SIM only phone deals can leave you with many more options, and generally remove the notion that you’re stuck in a scary contract for some time. In some SIM only offers, you can expect to receive a ‘1-month rolling’ option from the carrier – this essentially refers to a SIM deal which you can keep going as long as you wish, but also cancel at any time with usually a month notice. This is much more freeing than a traditional contract, in which you would be expected to pay until the end point of the contract or ‘buy out’ of the document by paying all of the remaining price (sometimes with interest) in one lump sum. Let’s say that you find a deal which has unlimited data from another carrier for half the price you currently pay monthly for a limited amount of data. With a rolling contract, you can very easily swap to this new plan by just cancelling your current contract and setting up the new one. Another more specific bonus of this kind of contract is that with the majority of carriers, the contract will change over time with new offers that the company might release in their newer deals – for instance if the carrier were to begin providing more data by default to every contract, you would also receive this, whereas if you were on an existing fixed term contract then you might be exempt from this kind of offer.

 

 

Great savings

 

Of course, the major element of getting this kind of contract is the money it would save you. A case study here can be an iPhone contract. With a specific provider, this might be £40 a month for something on the higher end of usage limits, and this would come with the usual frustration of a pesky upfront cost. A SIM only deal of the same calibre would be around £20 (with no upfront costs) – half the price of a contract involving the phone as well, with the additional freedom of leaving the contract any time. The great addition this kind of contract gives in terms of cost is the separation of the price of a phone and carrier prices. After finding your preferred SIM-only contract, you can find a good deal on a phone in a sale, whilst using your old phone for instance. Another great option is paying monthly for a phone using a separate payment plan if finances allow – this could be much more viable alongside no upfront costs from the contract. This can in some circumstances be cheaper than a traditional singular contract, however a payment plan would mean another long term contract to deal with, so it’s best to have a phone sorted beforehand.

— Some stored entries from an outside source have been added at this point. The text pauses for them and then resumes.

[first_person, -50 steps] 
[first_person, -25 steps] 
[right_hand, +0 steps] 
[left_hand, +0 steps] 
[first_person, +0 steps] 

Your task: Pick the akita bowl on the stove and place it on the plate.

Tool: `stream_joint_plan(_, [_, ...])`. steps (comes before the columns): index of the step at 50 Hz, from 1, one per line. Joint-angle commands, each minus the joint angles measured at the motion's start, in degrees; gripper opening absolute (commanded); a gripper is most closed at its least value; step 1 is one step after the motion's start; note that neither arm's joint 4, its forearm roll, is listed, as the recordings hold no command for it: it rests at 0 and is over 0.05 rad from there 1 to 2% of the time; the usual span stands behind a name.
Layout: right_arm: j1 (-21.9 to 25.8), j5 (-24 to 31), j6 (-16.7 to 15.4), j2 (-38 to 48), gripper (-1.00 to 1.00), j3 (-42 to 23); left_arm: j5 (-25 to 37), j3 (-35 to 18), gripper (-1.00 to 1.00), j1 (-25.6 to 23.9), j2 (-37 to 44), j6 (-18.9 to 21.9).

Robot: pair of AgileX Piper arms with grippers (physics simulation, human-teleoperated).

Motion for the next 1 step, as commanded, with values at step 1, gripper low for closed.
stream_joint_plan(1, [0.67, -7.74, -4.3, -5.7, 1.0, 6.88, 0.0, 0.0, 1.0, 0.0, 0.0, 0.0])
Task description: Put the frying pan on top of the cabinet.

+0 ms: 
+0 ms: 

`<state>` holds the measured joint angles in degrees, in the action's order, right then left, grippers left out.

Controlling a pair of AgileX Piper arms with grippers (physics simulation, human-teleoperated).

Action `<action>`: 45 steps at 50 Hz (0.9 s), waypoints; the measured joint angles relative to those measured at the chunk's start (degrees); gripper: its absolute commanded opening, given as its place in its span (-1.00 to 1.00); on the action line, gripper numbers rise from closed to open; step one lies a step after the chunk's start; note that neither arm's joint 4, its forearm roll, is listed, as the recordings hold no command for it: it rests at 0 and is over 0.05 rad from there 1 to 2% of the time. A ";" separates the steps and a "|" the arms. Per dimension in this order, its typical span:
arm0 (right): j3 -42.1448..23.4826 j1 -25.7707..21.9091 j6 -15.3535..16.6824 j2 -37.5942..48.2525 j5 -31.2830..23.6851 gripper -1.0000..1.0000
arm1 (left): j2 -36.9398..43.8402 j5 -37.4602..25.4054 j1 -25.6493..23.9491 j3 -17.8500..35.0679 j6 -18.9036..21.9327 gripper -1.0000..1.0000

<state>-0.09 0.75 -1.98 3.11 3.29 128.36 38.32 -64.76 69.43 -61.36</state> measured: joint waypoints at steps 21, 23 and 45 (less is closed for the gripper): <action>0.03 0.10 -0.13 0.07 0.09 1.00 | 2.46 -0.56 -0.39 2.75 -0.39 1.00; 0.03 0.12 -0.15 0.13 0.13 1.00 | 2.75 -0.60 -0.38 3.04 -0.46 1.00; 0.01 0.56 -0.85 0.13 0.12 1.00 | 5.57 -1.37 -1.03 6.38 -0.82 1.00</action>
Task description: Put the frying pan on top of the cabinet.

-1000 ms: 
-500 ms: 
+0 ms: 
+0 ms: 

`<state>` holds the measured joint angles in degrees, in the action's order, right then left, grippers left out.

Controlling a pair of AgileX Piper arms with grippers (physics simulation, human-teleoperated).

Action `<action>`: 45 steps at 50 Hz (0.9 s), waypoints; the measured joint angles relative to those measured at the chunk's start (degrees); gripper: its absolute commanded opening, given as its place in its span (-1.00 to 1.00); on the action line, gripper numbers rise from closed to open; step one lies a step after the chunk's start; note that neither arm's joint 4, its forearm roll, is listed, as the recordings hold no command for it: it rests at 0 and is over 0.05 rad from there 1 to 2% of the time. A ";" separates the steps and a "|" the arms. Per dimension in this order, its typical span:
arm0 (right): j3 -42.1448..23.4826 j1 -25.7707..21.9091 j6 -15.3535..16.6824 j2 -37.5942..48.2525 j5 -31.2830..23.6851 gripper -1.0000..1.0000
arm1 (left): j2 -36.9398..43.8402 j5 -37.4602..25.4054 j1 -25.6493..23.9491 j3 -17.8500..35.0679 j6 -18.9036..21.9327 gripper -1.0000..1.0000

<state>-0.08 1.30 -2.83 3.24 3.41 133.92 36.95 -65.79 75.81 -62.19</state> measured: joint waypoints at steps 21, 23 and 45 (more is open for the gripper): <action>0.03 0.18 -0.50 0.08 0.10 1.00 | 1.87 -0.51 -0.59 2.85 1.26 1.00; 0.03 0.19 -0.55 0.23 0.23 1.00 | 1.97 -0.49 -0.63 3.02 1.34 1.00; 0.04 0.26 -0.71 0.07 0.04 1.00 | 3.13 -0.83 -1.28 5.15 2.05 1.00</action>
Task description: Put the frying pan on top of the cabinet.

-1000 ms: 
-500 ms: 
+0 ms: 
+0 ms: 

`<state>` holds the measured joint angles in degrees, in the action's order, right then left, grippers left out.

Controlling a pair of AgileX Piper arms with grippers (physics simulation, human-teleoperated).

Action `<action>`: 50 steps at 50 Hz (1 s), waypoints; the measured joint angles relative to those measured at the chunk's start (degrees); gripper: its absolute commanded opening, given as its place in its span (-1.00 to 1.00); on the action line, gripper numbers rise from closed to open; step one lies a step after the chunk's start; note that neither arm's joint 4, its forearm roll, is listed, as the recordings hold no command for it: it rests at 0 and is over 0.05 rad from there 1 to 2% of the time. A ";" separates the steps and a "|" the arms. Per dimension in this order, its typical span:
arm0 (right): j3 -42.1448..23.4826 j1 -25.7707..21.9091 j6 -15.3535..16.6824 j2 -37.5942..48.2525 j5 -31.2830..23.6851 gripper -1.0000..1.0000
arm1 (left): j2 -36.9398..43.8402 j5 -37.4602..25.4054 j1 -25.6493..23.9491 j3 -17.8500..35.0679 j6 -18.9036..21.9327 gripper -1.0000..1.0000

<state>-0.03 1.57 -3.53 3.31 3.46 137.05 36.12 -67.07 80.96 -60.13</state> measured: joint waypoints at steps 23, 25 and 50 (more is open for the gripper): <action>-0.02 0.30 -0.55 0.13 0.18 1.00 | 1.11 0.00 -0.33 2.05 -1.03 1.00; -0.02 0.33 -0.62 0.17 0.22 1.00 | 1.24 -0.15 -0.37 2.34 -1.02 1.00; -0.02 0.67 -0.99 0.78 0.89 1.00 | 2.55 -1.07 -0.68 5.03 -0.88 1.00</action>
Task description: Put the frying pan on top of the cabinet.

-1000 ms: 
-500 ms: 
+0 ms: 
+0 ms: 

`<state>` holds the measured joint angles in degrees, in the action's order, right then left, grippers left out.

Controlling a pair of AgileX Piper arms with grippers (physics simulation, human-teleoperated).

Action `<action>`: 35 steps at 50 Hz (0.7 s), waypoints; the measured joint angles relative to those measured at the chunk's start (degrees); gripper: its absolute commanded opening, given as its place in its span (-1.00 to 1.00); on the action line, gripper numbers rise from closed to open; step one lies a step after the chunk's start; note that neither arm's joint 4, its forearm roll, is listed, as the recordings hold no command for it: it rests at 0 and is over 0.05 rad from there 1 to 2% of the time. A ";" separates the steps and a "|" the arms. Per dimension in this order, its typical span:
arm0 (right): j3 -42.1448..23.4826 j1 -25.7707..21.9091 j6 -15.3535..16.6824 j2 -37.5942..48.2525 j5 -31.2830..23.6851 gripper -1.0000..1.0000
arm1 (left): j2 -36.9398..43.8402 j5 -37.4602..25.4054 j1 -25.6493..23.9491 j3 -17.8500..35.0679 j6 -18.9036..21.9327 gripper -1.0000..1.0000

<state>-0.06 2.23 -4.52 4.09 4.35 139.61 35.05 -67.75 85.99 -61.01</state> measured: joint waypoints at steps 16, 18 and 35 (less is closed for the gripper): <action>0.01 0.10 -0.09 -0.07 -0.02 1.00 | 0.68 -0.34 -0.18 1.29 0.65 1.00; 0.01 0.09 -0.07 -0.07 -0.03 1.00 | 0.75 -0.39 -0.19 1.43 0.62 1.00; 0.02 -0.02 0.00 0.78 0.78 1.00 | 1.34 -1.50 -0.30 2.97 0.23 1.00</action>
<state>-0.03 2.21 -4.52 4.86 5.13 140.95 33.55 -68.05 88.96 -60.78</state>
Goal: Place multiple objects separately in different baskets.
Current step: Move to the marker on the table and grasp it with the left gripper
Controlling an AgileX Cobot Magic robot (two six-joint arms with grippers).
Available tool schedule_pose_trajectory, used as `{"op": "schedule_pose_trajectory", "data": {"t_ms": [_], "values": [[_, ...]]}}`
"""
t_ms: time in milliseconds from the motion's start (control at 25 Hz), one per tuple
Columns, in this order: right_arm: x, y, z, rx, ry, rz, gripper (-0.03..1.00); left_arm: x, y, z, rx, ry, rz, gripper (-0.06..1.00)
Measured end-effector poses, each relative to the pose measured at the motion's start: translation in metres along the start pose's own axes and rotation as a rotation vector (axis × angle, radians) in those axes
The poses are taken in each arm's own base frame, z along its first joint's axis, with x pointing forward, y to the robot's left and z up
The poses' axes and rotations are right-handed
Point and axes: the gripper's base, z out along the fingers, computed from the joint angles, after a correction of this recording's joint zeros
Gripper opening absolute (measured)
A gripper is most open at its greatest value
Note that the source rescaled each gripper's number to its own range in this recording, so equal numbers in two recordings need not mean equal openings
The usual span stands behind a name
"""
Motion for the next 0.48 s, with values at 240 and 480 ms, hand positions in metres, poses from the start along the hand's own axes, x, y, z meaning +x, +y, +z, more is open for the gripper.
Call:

Getting a shiny new phone is always a great part of a contract deal, that’s something I’m sure nobody would deny. However, getting a deal on that shiny new phone would be even better. A large number of providers have an ever increasing supply of SIM-free phones which are unlocked, and readily available for purchase at very reasonable prices. A fantastic resource to compare such deals is broadbandchoices.com, where you can find comprehensive tools allowing you to quickly find sim free phone deals that might suit your needs. There’s a very wide choice of phones available everywhere, but it’s vital that the phone is unlocked if refurbished or locked to the network your SIM is on. After finding a suitable sim free phone, it’s easy to get set up with the contract of your choice and use the device as normal.

 

 

Much more accessibility

 

As with any lending process, there’s an assessment process with a contract which determines your ability to pay back what you owe. This is usually done through a credit check – something which younger people might not have, and some people might have previous history lowering. In a longer term contract, the requirements for passing a check are higher, whereas in a rolling one month contract the requirements are much lower, meaning that a SIM only contract is mostly much more accessible, allowing more people to pass the checks.